Ricimer came through the hatch behind Gregg and darted for Platt's control set. Platt tried to grab him. Gregg put his right arm around Platt's throat from behind and clamped hard enough to choke off the officer's startled squawk.

Platt's team members jumped up from their seats—to get out of the way rather than to interfere. Ricimer slid one control up. Tancred, off duty in the compartment a moment before, sprawled over a workstation in order to drop its slide and that of the third to the bottom of their tracks.

Lights flickered. Gregg felt hairs lift on his arms.

"Missed us, by the mercy of God," Ricimer said, and there was no blasphemy in his tone. He seated himself properly at the workstation he'd taken over. "But not by much."

Bivens stuck his head through the hatch from the bridge. "Stand by for braking!" he warned in a shrill voice.

Gregg released Platt.

The smaller man turned and croaked, "You whoreson!" He cocked a fist, then took in Gregg's size and the particular smile on the young gentleman's face.

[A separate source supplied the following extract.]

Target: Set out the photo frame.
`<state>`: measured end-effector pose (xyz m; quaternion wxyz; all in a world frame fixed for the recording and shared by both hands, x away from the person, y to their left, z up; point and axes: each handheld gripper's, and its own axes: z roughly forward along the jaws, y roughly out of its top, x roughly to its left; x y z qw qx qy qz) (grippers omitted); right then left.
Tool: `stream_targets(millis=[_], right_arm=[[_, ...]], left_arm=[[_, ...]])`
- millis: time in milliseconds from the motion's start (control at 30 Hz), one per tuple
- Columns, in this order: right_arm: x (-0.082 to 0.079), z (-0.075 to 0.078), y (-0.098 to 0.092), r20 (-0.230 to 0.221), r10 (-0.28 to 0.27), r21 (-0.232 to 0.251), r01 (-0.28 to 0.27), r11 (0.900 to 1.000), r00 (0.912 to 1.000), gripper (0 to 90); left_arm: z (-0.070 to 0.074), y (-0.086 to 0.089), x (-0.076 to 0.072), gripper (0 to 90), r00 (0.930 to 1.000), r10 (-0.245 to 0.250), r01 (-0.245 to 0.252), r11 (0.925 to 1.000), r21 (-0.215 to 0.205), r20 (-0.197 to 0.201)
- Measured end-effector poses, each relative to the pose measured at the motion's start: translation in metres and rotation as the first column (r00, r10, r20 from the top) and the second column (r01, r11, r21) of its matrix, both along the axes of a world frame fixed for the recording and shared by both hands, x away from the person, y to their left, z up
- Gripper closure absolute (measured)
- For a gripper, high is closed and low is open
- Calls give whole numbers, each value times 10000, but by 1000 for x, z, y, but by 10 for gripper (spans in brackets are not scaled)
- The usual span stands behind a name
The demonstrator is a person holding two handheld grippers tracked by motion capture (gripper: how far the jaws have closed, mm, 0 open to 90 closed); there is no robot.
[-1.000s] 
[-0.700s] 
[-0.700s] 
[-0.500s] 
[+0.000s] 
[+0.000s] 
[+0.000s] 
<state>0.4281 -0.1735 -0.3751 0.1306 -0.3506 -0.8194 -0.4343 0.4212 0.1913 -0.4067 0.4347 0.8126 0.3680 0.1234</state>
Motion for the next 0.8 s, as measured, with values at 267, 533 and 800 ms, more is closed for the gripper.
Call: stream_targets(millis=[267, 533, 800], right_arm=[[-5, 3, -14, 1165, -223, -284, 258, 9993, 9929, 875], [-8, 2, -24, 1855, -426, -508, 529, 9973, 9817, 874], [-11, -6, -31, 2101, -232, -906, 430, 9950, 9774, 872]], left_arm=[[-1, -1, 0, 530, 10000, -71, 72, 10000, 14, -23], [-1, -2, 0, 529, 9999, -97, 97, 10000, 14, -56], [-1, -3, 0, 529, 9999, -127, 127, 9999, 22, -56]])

Platt turned away. Leon, who'd popped up from one of the lower compartments, judiciously concealed what looked like a length of high-pressure tubing in his trouser leg. The bosun nodded respectfully to Gregg.

The thrusters cut in again with a tremendous roar, slowing the massive starship after her freefall through the line-of-sight range of the Federation guns. The braking effort was an abnormal several Gs, slamming men to the decks and causing some shelves to collapse. Gregg kept his feet with difficulty.

On the bridge, the men at the forward attitude controls were bellowing "Onward, Christian Soldiers" in surprisingly good harmony.